Origin and etymology

The French word lame comes from the Latin lamina, meaning a thin plate of metal, wood or cardboard. Its use to designate a tarot card became established in 19th-century French esoteric literature. Eliphas Levi, in Dogme et rituel de la haute magie (1854-1856), regularly speaks of the lames of the tarot to underline their both material and symbolic dimension. Papus took up the expression in The Tarot of the Bohemians (1889), which deeply shaped the French-speaking cartomantic tradition. The term contrasts with the more neutral English word card by emphasizing the physical support of the symbol.

Evolution and tradition

In the 20th-century French tradition, lame remained the preferred term among esoteric authors. Alejandro Jodorowsky and Marianne Costa, in The Way of Tarot (2004), consistently use the word to designate each card of the Tarot de Marseille restored by Philippe Camoin. Conversely, the Anglo-Saxon tradition descended from the Golden Dawn and the Rider-Waite keeps the word card. This terminological difference reflects two sensibilities: a French approach that sacralizes the object, and a more pragmatic Anglo-Saxon approach. The word arcanum is used in parallel but designates more precisely the symbolic content than the physical support.

Practical use

On Tarotoui, the word card (or French lame) is used as a common synonym, alternating with arcanum. One can equally say the card of the Magician, the Magician card or arcanum I. French-speaking tarot readers speak of reversed card or upright card depending on the orientation drawn. The phrase to draw a card simply means to draw a card, whether major or minor.
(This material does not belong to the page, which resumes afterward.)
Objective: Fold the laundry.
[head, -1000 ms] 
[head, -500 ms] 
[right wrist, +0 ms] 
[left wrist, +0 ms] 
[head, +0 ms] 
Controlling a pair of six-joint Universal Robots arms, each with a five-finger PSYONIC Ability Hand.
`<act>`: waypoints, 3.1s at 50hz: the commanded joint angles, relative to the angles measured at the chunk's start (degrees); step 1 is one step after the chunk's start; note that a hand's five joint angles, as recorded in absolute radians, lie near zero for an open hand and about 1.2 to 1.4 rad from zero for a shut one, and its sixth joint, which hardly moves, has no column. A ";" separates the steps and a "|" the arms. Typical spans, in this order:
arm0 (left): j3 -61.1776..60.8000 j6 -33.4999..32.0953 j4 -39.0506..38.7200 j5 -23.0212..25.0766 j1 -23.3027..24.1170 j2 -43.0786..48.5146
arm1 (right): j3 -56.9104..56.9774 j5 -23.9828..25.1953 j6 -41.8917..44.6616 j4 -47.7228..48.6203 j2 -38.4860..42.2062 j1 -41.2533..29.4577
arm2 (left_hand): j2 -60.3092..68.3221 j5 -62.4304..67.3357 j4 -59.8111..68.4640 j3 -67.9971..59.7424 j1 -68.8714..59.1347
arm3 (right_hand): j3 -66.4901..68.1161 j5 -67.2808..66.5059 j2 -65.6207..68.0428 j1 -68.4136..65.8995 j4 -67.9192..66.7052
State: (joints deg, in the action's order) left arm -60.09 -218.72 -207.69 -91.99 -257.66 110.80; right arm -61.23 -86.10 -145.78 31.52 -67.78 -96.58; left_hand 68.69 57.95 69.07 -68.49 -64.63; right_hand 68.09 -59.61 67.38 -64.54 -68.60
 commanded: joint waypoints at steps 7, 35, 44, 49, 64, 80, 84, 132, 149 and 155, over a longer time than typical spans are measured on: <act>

In a Celtic Cross or pyramid spread, each position is occupied by a distinct card.

Going further

Confusing card and arcanum is harmless, but a useful nuance exists: card designates the printed physical support, arcanum its symbolic content. A damaged card remains a card; the arcanum is untouched. Note also that in some hasty translations, the French lame has been rendered as blade, which is a mistranslation since blade refers to a knife or sword edge.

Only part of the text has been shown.